YOUR ASSIGNMENT → Quote the entries below from the line with "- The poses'" through the line with "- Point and", both ends included, and only those lines.

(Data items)
┄┄┄┄┄┄┄┄┄┄

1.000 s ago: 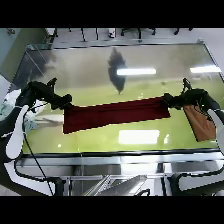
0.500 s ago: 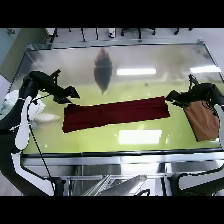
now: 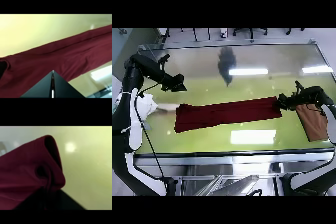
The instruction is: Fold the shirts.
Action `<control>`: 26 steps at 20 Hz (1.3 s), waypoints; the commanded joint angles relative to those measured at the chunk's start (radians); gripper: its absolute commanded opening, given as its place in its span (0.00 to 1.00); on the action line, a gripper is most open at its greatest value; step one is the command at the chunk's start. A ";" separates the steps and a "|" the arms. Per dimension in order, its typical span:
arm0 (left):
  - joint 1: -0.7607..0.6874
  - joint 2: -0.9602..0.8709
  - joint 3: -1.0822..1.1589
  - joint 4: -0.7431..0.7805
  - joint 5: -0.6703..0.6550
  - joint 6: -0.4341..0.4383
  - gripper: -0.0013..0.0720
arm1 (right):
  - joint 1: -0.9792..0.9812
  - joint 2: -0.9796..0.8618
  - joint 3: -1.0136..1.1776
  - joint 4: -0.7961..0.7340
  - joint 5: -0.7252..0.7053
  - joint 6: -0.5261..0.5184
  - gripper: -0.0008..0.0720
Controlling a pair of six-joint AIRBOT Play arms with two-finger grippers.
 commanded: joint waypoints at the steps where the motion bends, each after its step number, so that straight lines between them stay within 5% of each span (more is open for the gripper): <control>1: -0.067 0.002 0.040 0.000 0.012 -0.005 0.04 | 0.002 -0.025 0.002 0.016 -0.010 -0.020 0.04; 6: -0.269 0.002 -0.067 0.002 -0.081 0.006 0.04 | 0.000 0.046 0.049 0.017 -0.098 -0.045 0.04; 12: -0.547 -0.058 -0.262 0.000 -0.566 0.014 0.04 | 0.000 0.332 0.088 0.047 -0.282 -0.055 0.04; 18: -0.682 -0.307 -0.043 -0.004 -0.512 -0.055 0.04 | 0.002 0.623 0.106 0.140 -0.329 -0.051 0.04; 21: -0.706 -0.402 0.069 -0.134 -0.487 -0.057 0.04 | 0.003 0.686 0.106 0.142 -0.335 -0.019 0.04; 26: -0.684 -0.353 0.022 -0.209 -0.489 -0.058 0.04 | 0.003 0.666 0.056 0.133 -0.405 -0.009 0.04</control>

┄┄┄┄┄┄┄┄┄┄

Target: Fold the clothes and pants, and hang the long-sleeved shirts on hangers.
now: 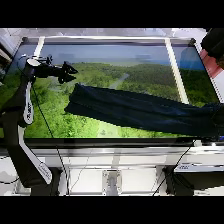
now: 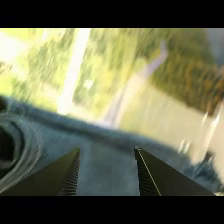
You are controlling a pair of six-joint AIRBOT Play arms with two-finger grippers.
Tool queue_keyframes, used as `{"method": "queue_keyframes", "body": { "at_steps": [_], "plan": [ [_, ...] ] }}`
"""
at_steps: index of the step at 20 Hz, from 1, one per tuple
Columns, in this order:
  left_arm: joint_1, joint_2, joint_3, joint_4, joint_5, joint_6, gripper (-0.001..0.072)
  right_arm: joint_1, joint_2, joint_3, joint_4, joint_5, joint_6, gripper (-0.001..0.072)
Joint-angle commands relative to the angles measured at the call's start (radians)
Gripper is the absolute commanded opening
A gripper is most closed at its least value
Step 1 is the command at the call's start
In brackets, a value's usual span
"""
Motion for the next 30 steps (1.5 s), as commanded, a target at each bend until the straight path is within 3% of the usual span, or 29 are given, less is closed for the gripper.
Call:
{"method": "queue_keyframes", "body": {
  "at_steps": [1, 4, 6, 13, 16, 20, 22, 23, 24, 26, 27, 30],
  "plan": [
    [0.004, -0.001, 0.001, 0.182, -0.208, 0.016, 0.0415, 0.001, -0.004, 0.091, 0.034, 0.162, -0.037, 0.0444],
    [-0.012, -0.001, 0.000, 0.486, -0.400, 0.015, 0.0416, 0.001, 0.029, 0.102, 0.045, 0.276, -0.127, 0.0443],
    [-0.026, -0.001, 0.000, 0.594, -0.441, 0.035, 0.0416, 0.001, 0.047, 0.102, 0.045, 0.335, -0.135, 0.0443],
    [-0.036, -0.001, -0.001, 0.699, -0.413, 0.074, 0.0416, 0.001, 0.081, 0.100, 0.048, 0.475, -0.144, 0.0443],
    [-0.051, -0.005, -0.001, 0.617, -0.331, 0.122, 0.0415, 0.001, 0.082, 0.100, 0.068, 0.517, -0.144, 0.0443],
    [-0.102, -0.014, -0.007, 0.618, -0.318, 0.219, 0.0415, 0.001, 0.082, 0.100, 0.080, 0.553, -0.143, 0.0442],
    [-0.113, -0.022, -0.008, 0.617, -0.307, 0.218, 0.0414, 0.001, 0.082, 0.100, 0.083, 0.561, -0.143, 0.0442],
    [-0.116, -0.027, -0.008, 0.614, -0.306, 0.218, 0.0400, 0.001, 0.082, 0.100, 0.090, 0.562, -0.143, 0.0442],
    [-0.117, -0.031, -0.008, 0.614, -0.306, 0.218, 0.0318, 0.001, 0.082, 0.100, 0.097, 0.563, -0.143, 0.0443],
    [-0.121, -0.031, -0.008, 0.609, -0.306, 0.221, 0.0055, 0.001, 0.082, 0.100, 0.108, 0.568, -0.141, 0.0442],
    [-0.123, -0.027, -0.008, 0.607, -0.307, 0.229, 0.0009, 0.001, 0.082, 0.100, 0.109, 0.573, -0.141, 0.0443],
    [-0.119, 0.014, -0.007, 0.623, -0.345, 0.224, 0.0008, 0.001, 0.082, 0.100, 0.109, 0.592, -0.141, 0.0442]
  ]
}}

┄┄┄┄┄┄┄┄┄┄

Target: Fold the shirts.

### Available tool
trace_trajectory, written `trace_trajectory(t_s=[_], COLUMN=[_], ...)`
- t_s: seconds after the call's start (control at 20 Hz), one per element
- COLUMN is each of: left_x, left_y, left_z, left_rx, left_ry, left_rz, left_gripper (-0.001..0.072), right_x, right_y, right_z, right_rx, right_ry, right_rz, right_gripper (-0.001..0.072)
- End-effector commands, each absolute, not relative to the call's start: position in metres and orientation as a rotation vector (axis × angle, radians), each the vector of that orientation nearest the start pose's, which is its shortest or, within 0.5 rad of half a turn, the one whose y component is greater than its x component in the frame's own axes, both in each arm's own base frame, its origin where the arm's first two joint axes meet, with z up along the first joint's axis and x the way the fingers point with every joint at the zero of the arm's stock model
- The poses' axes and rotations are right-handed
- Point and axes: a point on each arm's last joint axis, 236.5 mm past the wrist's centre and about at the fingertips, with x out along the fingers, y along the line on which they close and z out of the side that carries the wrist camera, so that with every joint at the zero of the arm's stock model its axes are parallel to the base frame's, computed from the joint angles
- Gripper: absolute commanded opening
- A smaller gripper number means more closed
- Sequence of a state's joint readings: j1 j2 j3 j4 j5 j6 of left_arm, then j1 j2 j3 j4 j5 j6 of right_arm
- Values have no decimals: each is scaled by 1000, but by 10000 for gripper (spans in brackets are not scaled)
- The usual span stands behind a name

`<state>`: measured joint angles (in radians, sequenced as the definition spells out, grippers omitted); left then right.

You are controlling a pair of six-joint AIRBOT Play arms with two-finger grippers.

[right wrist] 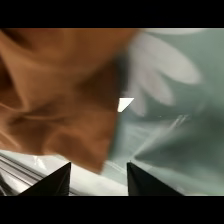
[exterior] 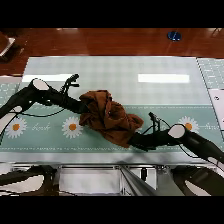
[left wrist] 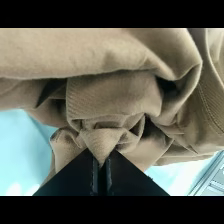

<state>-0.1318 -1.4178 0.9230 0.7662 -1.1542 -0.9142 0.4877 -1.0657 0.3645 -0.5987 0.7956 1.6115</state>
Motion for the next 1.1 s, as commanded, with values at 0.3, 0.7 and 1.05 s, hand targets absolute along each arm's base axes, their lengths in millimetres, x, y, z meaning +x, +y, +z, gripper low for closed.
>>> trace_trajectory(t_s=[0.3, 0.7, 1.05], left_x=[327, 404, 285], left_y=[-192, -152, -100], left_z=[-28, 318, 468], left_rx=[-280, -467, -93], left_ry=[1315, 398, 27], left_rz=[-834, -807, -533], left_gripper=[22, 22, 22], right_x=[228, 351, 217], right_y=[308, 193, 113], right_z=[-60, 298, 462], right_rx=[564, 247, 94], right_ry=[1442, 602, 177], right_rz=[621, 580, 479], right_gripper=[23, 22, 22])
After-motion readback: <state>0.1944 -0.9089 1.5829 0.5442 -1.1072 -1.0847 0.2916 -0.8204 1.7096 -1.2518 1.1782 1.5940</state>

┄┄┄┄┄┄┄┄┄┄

FINISHED EXERCISE →
- The poses' axes and rotations are right-handed
- Point and axes: a point on each arm's last joint axis, 236.5 mm past the wrist's centre and about at the fingertips, with x out along the fingers, y along the line on which they close and z out of the side that carries the wrist camera, so that with every joint at the zero of the arm's stock model its axes are parallel to the base frame's, computed from the joint angles

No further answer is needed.